Not host your own hardware or not get a dedicated server? Whether you host your own hardware in your home or rent a dedicated server, you are still responsible for proper security. Renting a VPS is a different story, you are relying on the hosting company to properly setup security for the guests. At least when you can run on bare metal, you can audit yourself. If I need to be able to quickly scale and do other "cloud computing" things, running EC2 or similar instances is pretty much the only way but if I need some real security, hosting on my own is the best option.
You can make a very secure system by hosting it yourself. Do you need a very secure system? Or do you just need to know that you need a firewall, and to manage your credentials securely, and to segregate applications' security domains, and do filtering of inputs, and blocking of brute force attacks?
You probably just need to learn about security, and learning to host yourself is not the same thing.
And now, here's containerization and complicated awk commands!

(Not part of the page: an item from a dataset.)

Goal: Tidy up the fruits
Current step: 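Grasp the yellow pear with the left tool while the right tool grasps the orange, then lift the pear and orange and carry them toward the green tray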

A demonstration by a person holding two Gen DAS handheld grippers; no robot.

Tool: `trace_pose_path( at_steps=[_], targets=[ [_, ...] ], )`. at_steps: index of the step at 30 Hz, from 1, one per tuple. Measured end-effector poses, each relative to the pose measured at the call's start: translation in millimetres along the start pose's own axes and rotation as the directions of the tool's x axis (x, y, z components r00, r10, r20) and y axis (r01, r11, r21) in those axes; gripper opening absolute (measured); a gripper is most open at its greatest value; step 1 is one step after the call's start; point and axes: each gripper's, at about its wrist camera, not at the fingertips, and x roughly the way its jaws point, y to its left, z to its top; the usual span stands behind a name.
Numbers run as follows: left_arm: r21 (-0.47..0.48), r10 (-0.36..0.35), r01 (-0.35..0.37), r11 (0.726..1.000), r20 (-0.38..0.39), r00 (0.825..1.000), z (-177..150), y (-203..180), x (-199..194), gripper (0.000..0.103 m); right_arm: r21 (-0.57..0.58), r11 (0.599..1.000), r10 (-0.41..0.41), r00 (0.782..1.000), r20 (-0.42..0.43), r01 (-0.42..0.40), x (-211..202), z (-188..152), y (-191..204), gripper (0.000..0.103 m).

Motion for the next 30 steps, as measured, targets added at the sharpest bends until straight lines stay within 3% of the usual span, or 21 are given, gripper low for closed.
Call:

I get that it's Chapter 9 in a book, so there is missing context. But I'm also wondering why users and groups seem to be getting intro'd in Chapter 9. And why the author thinks that a person who is learning about users and groups is in any position to consider containers.

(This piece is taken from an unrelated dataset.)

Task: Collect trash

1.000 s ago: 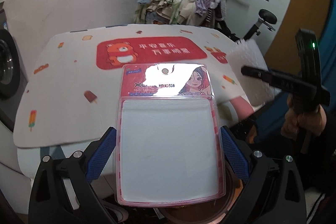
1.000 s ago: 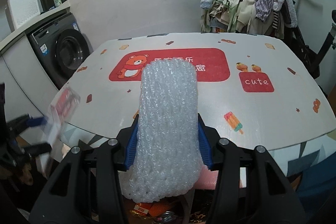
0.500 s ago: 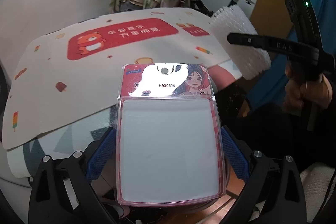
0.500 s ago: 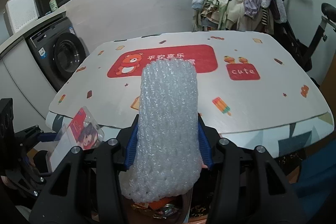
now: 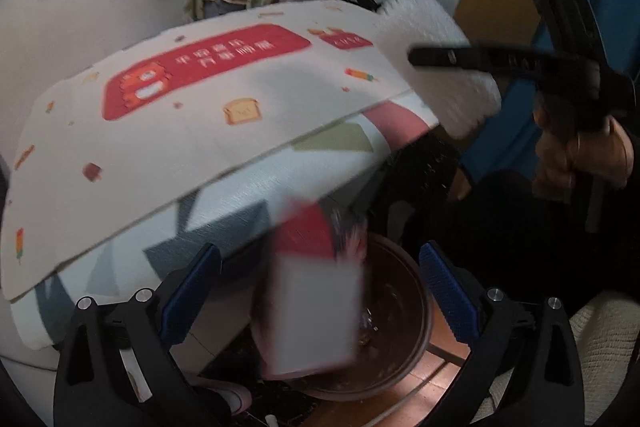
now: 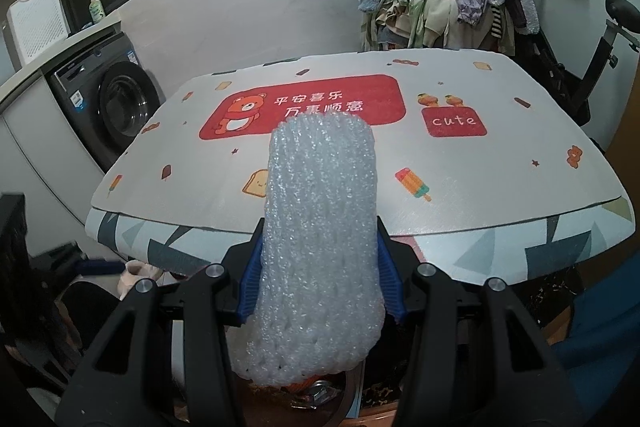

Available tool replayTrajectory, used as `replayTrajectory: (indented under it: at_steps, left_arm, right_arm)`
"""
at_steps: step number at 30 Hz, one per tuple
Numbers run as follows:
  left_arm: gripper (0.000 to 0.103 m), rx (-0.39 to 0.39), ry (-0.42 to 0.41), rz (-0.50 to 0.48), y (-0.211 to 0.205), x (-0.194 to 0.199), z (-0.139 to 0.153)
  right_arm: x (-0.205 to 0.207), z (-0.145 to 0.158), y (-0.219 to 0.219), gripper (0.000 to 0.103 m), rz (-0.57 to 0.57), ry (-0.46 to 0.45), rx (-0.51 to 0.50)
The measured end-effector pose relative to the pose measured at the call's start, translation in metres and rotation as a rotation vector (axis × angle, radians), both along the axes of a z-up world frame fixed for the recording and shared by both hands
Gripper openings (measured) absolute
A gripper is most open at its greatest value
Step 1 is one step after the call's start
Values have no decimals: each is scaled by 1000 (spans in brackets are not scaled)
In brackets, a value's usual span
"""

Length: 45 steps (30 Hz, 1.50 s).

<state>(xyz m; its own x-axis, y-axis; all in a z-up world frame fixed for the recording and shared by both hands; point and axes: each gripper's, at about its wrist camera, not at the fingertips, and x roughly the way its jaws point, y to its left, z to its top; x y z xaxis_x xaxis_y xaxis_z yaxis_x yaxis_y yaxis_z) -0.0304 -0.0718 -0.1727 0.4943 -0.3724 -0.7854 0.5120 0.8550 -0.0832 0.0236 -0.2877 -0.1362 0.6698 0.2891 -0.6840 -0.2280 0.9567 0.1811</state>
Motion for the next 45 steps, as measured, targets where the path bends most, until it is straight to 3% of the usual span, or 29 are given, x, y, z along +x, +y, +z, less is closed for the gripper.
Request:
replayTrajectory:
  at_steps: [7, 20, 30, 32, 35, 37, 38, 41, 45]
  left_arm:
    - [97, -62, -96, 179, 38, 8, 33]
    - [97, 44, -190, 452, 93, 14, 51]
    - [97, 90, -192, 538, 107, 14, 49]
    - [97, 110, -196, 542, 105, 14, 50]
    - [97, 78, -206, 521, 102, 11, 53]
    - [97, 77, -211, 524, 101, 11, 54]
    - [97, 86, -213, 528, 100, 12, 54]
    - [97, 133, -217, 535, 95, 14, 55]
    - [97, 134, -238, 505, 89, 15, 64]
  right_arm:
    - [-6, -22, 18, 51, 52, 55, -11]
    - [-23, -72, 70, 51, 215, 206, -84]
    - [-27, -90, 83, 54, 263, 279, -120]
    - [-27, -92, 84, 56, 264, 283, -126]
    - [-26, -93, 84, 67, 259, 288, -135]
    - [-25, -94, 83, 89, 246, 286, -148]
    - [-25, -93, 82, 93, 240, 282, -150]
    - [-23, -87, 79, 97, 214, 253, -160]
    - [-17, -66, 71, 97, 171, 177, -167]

A minor nit, I suppose. Formatting of cli commands has mangled them to the point they cannot be used. For example
# dpkg — list
will not work. The correct command is
dpkg --list
I suppose I'm particularly sensitive to this because I ran into a problem copying some commands from a terminal window into a Google Document and then copying/pasting them back to the command line. Google Docs had changed some of the spaces to something that looked like a space (both in the doc and in the shell) but was not and caused inexplicable error messages.

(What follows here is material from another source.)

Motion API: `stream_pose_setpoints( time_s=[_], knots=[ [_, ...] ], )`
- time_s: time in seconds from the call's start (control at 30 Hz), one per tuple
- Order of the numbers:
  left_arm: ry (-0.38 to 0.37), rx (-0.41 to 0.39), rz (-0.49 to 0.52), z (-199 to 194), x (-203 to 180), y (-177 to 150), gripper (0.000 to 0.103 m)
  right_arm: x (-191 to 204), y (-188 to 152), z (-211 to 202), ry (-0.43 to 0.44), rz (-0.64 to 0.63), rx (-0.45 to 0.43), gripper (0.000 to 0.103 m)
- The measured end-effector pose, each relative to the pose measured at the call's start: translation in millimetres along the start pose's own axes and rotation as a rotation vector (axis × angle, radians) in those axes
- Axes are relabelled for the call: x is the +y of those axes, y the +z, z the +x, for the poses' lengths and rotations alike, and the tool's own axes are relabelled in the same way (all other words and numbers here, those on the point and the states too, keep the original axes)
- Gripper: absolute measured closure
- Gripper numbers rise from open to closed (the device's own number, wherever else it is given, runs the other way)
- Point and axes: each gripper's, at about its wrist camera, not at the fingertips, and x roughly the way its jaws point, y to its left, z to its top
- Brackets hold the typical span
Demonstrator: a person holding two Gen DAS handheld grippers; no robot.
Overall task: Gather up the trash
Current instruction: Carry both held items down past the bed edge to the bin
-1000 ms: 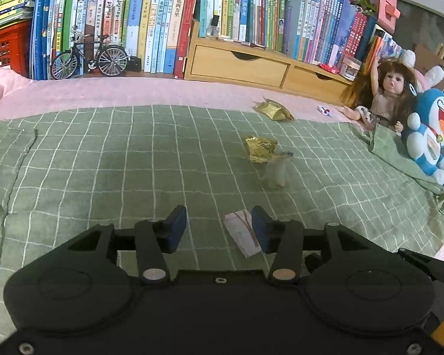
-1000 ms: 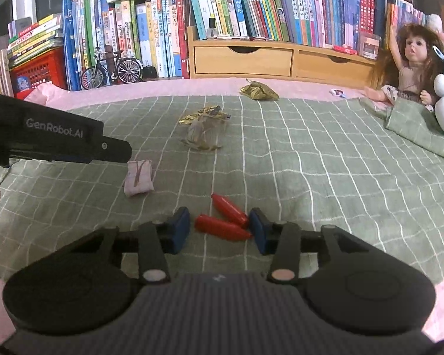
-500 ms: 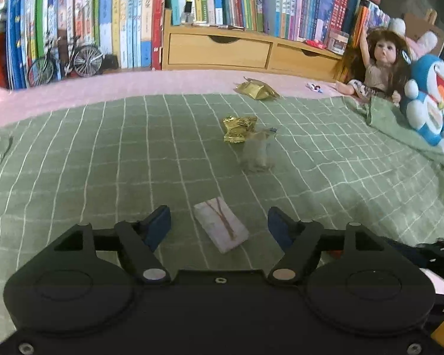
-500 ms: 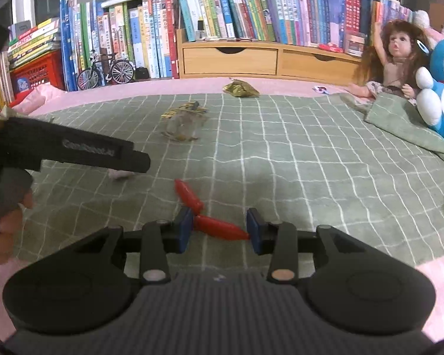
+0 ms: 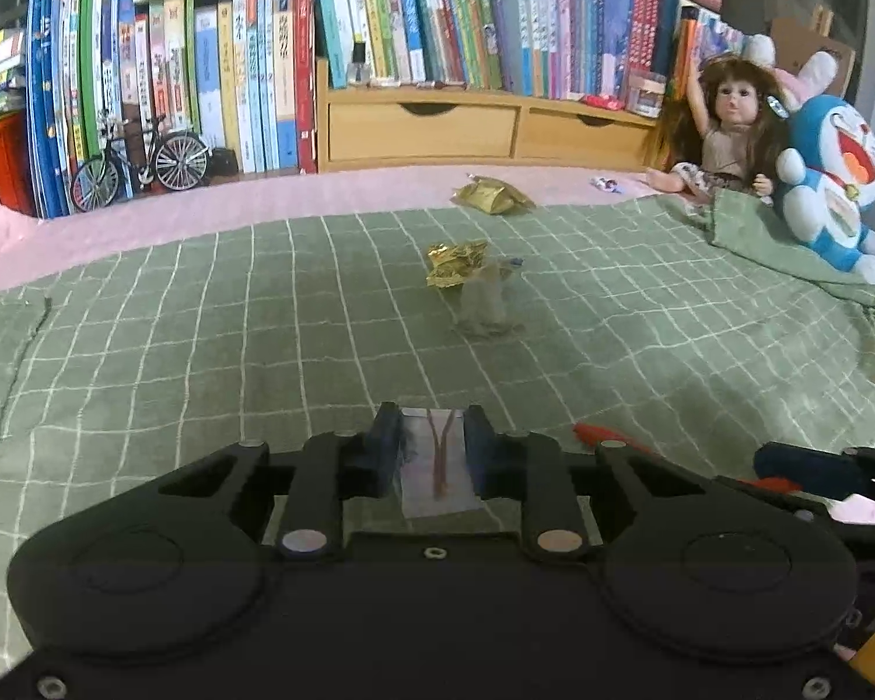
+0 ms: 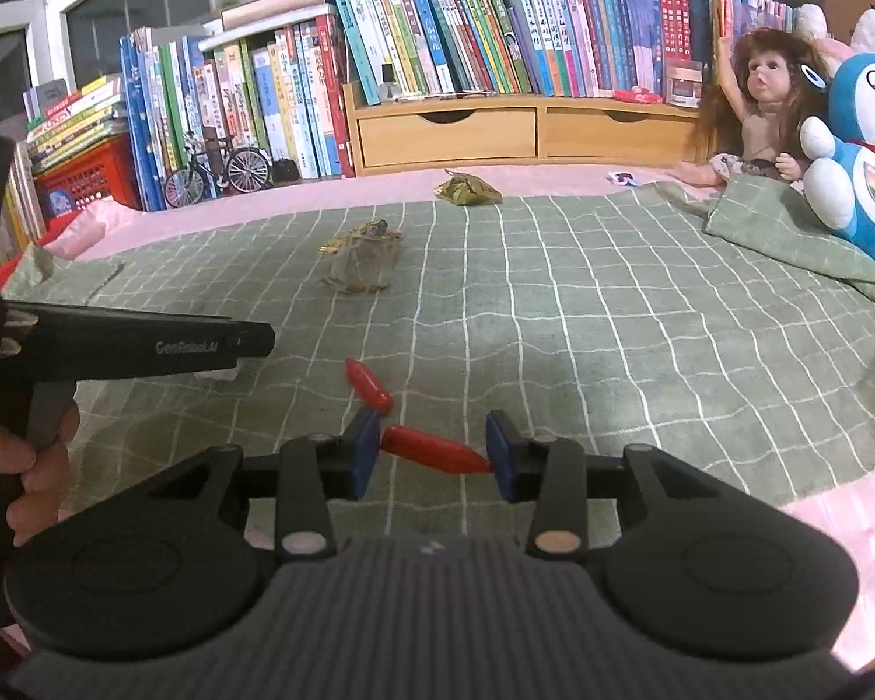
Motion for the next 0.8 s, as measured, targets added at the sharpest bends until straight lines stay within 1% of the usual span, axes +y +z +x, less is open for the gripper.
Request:
stream_pose_setpoints(
  time_s=[0.1,0.23,0.37,0.43,0.6,0.8],
  knots=[
    [-0.006,-0.012,-0.001,-16,-2,-2,0.081,0,-1,-8,0.011,0.005,-0.006,0.059],
    [-0.016,-0.018,-0.029,-39,-2,-8,0.081,1,-4,-20,0.024,0.014,-0.013,0.059],
    [-0.045,-0.031,-0.037,-64,-6,-19,0.081,3,-10,-36,0.039,0.019,-0.017,0.059],
    [-0.051,-0.041,-0.034,-78,-10,-26,0.081,4,-14,-43,0.049,0.022,-0.013,0.059],
    [-0.082,-0.046,-0.063,-109,-19,-47,0.081,6,-25,-62,0.048,0.019,-0.011,0.059],
    [-0.093,-0.058,-0.077,-146,-26,-76,0.081,9,-44,-87,0.064,0.034,0.004,0.059]
  ],
)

Anyway... I prefer stuff where I can copy/past directly to a terminal window and have it work as the author expected.
One of the things that I'm super happy about is that for basic stuff I don't need to manage servers (static sites / web apps hosted on S3 etc., FaaS for basic Code) and when I do need to have full on servers, I can use something like GKE/EKS/AKE to just deploy containers and not manage the underlying infrastructure.
It's super awesome when working on personal projects! (although in a way I did enjoy doing all that in the first place)
I am so glad nowadays to get websites for my hobby projects going, I just have to do a Github page, and don't have to worry about all that stuff (and don't have to pay, either). Github pages + Static content generators are among the best advancements in the recent years.
In my experience shared hosting was looked down upon (and still is) not because we were high-and-mighty better-than-thou you-know-nothing toffee-nosed snobs about the entire idea[1], but because of the many (the majority?) of hosts who were absolutely terrible at security (and stability, and performance both generally & through silly levels of over-selling, and everything else, but security is most important).
In this case the hosting is by a company with the technical skills and infrastructure to properly secure and support the service, not some inexperienced kid living with his parents who thinks a simple cPanel installation (that never gets updated for some reason he doesn't notice or can't be bothered to diagnose) is a great almost-zero-effort way to sell hosting to make a bit of extra pocket money over the school/college/other holidays.
Also the lack of control made using certain things impossible, you were usually held back on an old version of mySQL & PHP, and little else to if you wanted to use postgres or python or anything other you were stuck. That is the same here of course: this probably gives you even less control because it is not trying to be shared hosting it is a hosting-platform-as-a-service.
[1] I may actually be a high-and-mighty better-than-thou you-know-nothing toffee-nosed snob, but that is beside the point here!
Years ago someone I used to know ;-) used to upload php scripts to traverse the ".." dir to shared hosts. You can do that with 9 out of 10 smaller shared hosts. It was hillarious.
There is a whole lot less of attack surface when it comes to static content generators.